L'istituzione di Roma fu segnata da una serie di festival e celebrazioni, ciascuno progettato per onorare gli dei e solidificare il legame tra la città e i suoi protettori divini. I Lupercalia, un festival che celebrava la fertilità e la purificazione, divenne una pietra miliare della cultura romana, riflettendo la loro profonda connessione con la terra e i cicli della vita. Questi rituali non solo servivano a unire i cittadini, ma rinforzavano anche la convinzione che il destino di Roma fosse intrecciato con la volontà degli dei. Altre tradizioni descrivono la fondazione della città accompagnata da vari segni auspiciosi, come l'apparizione di una lupa, che non solo nutrì i gemelli, ma simboleggiò anche la forza e la ferocia che avrebbero caratterizzato lo spirito romano.
La leadership di Romolo era caratterizzata da una combinazione di abilità militare e diplomatica. Egli riconobbe che per sostenere la città, le alleanze con le tribù vicine erano cruciali. La sua capacità di navigare nel complesso panorama politico dell'Italia primitiva era vista come un dono divino, un riflesso della sua discendenza come figlio di Marte. I primi anni di Roma furono quindi definiti sia da conflitti che da cooperazione, mentre Romolo cercava di espandere la sua influenza mantenendo l'integrità della città in crescita. Questa dualità di forza e diplomazia può essere vista come un tema ricorrente nella mitologia romana, dove l'equilibrio tra guerra e pace era essenziale per la sopravvivenza dello stato.
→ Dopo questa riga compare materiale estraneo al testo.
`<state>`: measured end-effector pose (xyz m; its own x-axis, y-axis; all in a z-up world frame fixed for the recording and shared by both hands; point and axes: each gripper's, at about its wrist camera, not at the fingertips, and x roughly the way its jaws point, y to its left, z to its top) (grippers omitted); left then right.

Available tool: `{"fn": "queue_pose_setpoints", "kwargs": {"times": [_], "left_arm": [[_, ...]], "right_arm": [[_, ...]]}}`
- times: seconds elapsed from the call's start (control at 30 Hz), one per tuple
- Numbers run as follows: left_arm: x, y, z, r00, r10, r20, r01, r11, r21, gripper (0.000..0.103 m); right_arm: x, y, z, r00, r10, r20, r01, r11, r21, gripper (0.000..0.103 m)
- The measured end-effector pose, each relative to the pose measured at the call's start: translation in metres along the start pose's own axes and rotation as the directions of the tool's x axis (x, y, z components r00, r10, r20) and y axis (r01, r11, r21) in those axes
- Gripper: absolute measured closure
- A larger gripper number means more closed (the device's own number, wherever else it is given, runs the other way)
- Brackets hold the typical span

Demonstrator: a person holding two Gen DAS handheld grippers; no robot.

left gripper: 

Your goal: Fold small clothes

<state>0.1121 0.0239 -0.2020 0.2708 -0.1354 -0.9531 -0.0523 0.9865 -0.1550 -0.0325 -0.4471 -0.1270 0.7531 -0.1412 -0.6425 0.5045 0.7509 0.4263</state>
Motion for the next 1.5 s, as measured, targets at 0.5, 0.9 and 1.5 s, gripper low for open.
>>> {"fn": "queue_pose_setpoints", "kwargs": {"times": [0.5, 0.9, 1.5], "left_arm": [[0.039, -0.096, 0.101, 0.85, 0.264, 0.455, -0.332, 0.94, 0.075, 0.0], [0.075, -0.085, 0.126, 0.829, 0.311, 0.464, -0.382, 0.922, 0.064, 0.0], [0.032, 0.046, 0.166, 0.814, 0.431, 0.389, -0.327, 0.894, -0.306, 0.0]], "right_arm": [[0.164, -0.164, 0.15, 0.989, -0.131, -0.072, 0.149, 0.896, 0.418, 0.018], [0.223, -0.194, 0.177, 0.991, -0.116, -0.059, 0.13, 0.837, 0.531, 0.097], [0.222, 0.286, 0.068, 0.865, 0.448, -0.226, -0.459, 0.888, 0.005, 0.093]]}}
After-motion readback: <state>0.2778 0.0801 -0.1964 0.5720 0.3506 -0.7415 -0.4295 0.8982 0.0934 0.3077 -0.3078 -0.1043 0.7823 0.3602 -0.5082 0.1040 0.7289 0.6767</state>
Mentre Roma si affermava come centro di potere e cultura, le fondamenta della sua identità venivano poste. I miti che circondavano Romolo e Remo divennero parte integrante della narrazione romana, plasmando la loro comprensione delle origini e dello scopo. La convinzione che fossero destinati alla grandezza, guidati dalla volontà degli dei, infondeva un senso di orgoglio e ambizione tra il popolo romano, preparando il terreno per le sfide che li attendevano. Il capitolo successivo della loro storia avrebbe rivelato le tensioni che sorsero dall'ambizione e dalla rivalità, mentre il legame tra i fratelli iniziava a logorarsi sotto il peso del destino. Questa narrazione non solo servì a spiegare le origini di Roma, ma fornì anche un quadro per comprendere le complessità del potere, della lealtà e del favore divino che avrebbero continuato a influenzare la società romana per generazioni.